From mboxrd@z Thu Jan  1 00:00:00 1970
X-Spam-Checker-Version: SpamAssassin 3.4.4 (2020-01-24) on polar.synack.me
X-Spam-Level: 
X-Spam-Status: No, score=-1.9 required=5.0 tests=BAYES_00 autolearn=ham
	autolearn_force=no version=3.4.4
X-Google-Language: ENGLISH,ASCII-7-bit
X-Google-Thread: 103376,c1131ea1fcd630a
X-Google-Attributes: gid103376,public
From: Ken Garlington <garlingtonke@lmtas.lmco.com>
Subject: Re: To Initialise or not
Date: 1996/05/13
Message-ID: <3196FBD9.6AA1@lmtas.lmco.com>
X-Deja-AN: 154585187
references: <318508FE.204B@sanders.lockheed.com>
 <318E3A26.3565@lmtas.lmco.com> <Dr0MCu.1JG@world.std.com>
 <3190A8D3.3D53@lmtas.lmco.com> <Dr5H2B.5FD@world.std.com>
content-type: text/plain; charset=us-ascii
organization: Lockheed Martin Tactical Aircraft Systems
mime-version: 1.0
newsgroups: comp.lang.ada
x-mailer: Mozilla 2.01 (Macintosh; I; 68K)
Date: 1996-05-13T00:00:00+00:00
List-Id: <comp.lang.ada>


Robert A Duff wrote:
> 
> OK, this explains our disagreement.  I would *not* be happy with such a
> language.  You would, and would rely on default-initialization to
> T'First.  IMHO, that just masks real bugs in the program.
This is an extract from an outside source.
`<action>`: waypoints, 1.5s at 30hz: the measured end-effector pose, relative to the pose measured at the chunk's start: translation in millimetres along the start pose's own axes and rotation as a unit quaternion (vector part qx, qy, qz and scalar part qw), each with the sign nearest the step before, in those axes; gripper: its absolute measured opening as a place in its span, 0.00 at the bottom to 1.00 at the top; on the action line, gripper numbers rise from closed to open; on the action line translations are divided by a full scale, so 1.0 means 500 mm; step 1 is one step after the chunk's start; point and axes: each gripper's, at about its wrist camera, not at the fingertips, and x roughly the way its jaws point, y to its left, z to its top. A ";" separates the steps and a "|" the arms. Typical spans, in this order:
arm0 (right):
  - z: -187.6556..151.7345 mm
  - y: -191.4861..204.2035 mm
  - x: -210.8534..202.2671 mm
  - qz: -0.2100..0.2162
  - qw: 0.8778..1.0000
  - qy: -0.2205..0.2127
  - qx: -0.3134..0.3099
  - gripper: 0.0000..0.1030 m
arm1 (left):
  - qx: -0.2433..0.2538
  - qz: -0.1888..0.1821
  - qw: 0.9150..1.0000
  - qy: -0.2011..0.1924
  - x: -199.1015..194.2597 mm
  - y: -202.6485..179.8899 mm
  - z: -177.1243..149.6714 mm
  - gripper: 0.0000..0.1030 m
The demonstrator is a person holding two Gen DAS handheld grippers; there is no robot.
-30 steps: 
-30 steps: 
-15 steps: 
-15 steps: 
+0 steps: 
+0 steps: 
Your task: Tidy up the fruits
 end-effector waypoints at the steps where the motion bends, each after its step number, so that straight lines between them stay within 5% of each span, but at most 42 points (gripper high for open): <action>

The part that perplexes me about this statement (other than not being able
to figure out what kind of "bugs" are "masked"), is that it only seems to
apply to the implicit action that occurs when an access type is declared.
For example, do you also avoid the following constructs? If not, why not?

1. Use of "others" in an aggregate expression, case statement, etc.

2. Controlled types

3. Dispatching

4. Use of default values for components of a record type.

You did say:

> Good question.  Ada doesn't do detection of uninit vars, so it's not
> surprising that aggregates have to be complete, even though some parts
> will never be used.  Yes, I *do* think it would be valuable to have that
> information in the source code, but Ada doesn't provide any way to say
> that, except as a comment.

Why not have a coding convention that says, "you can only use others to
complete an aggregate?" Thus, if the value is meaningful to the algorithm,
it has to be explicitly identified in the aggregate. Isn't this the same
approach as you're taking for null?

How about requiring that others can only be used for case statements if
there is no action to be taken for the case selector value -- that is,
the "others" branch is not important to the algorithm?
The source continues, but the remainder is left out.